_Saved entries_
※ ※ ※
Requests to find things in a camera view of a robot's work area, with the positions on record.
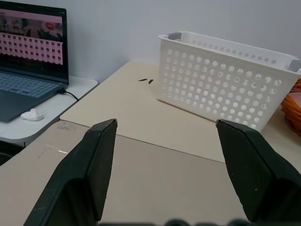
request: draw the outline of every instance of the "laptop charging cable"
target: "laptop charging cable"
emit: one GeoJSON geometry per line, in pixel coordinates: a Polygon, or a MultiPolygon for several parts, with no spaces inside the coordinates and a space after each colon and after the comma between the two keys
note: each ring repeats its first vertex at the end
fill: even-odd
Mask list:
{"type": "Polygon", "coordinates": [[[59,93],[59,94],[65,94],[65,93],[70,94],[71,96],[73,96],[76,99],[76,101],[79,101],[79,99],[73,93],[68,92],[65,89],[59,89],[56,93],[59,93]]]}

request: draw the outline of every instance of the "pink screen display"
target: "pink screen display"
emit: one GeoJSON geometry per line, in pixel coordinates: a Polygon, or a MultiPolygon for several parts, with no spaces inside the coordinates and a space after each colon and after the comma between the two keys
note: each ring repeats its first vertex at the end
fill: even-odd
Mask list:
{"type": "Polygon", "coordinates": [[[0,53],[62,65],[62,18],[0,9],[0,53]]]}

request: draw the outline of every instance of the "wall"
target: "wall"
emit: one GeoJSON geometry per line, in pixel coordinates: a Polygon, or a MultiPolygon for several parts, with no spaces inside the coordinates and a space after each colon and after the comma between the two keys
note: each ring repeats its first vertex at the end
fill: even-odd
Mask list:
{"type": "Polygon", "coordinates": [[[300,0],[18,0],[67,9],[70,74],[103,81],[158,63],[158,35],[191,31],[301,59],[300,0]]]}

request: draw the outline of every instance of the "table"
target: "table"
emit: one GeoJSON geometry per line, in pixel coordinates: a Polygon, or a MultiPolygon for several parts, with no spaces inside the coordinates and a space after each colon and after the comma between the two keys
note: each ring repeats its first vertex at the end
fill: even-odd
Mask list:
{"type": "MultiPolygon", "coordinates": [[[[58,163],[87,130],[56,122],[0,167],[2,225],[23,225],[58,163]]],[[[163,225],[174,218],[220,225],[246,218],[225,164],[116,136],[102,222],[163,225]]]]}
{"type": "MultiPolygon", "coordinates": [[[[60,118],[89,127],[116,118],[118,135],[224,162],[215,123],[158,101],[157,78],[157,66],[129,62],[60,118]]],[[[301,138],[290,131],[280,109],[261,134],[301,172],[301,138]]]]}
{"type": "MultiPolygon", "coordinates": [[[[77,98],[82,98],[97,85],[97,81],[93,79],[75,76],[69,76],[69,79],[70,84],[67,91],[73,93],[77,98]]],[[[0,140],[22,145],[24,142],[30,143],[75,103],[76,100],[72,96],[58,94],[36,107],[45,117],[40,121],[27,121],[17,117],[10,122],[0,122],[0,140]]]]}

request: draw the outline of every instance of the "white basket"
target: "white basket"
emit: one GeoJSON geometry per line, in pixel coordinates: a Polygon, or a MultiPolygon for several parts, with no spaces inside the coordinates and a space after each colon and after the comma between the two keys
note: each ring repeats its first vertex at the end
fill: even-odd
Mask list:
{"type": "Polygon", "coordinates": [[[214,121],[261,131],[300,76],[287,54],[190,32],[159,38],[157,98],[214,121]]]}
※ ※ ※
_Task to complete_
Could you restate every record above word for word, dropping the pictures?

_Solved problem_
Requests to find things in a camera view of a robot's work area, with the positions on record.
request: draw the outline of every instance of the "laptop charging cable"
target: "laptop charging cable"
emit: one GeoJSON geometry per line, in pixel coordinates: a Polygon, or a MultiPolygon for several parts, with no spaces inside the coordinates and a space after each colon and after the comma between the two keys
note: each ring repeats its first vertex at the end
fill: even-odd
Mask list:
{"type": "Polygon", "coordinates": [[[59,93],[59,94],[65,94],[65,93],[70,94],[71,96],[73,96],[76,99],[76,101],[79,101],[79,99],[73,93],[68,92],[65,89],[59,89],[56,93],[59,93]]]}

request: draw the outline of every instance of the "pink screen display"
target: "pink screen display"
emit: one GeoJSON geometry per line, in pixel coordinates: a Polygon, or a MultiPolygon for several parts, with no spaces inside the coordinates and a space after each colon and after the comma between the two keys
note: each ring repeats its first vertex at the end
fill: even-odd
Mask list:
{"type": "Polygon", "coordinates": [[[0,53],[62,65],[62,18],[0,9],[0,53]]]}

request: draw the outline of every instance of the "wall"
target: "wall"
emit: one GeoJSON geometry per line, in pixel coordinates: a Polygon, or a MultiPolygon for several parts, with no spaces inside the coordinates and a space after each colon and after the comma between the two keys
note: each ring repeats its first vertex at the end
fill: even-odd
Mask list:
{"type": "Polygon", "coordinates": [[[300,0],[18,0],[67,9],[70,74],[103,81],[158,63],[158,35],[191,31],[301,59],[300,0]]]}

request: draw the outline of every instance of the "table"
target: "table"
emit: one GeoJSON geometry per line, in pixel coordinates: a Polygon, or a MultiPolygon for several parts, with no spaces inside the coordinates and a space after each colon and after the comma between the two keys
note: each ring repeats its first vertex at the end
fill: even-odd
Mask list:
{"type": "MultiPolygon", "coordinates": [[[[58,163],[87,130],[56,122],[0,167],[2,225],[23,225],[58,163]]],[[[163,225],[174,218],[220,225],[246,218],[225,164],[116,136],[102,222],[163,225]]]]}
{"type": "MultiPolygon", "coordinates": [[[[60,118],[89,127],[116,118],[118,135],[224,162],[215,123],[158,101],[157,78],[157,66],[129,62],[60,118]]],[[[301,138],[290,131],[280,109],[261,134],[301,172],[301,138]]]]}
{"type": "MultiPolygon", "coordinates": [[[[77,98],[82,98],[97,85],[97,81],[93,79],[75,76],[69,76],[69,79],[70,84],[67,91],[73,93],[77,98]]],[[[0,140],[22,145],[24,142],[30,143],[75,103],[76,100],[72,96],[58,94],[36,107],[45,117],[40,121],[27,121],[17,117],[10,122],[0,122],[0,140]]]]}

request: draw the outline of every instance of the "white basket"
target: "white basket"
emit: one GeoJSON geometry per line, in pixel coordinates: a Polygon, or a MultiPolygon for several parts, with no spaces inside the coordinates and a space after each colon and after the comma between the two keys
note: each ring repeats its first vertex at the end
fill: even-odd
Mask list:
{"type": "Polygon", "coordinates": [[[214,121],[261,131],[300,76],[287,54],[190,32],[159,38],[157,98],[214,121]]]}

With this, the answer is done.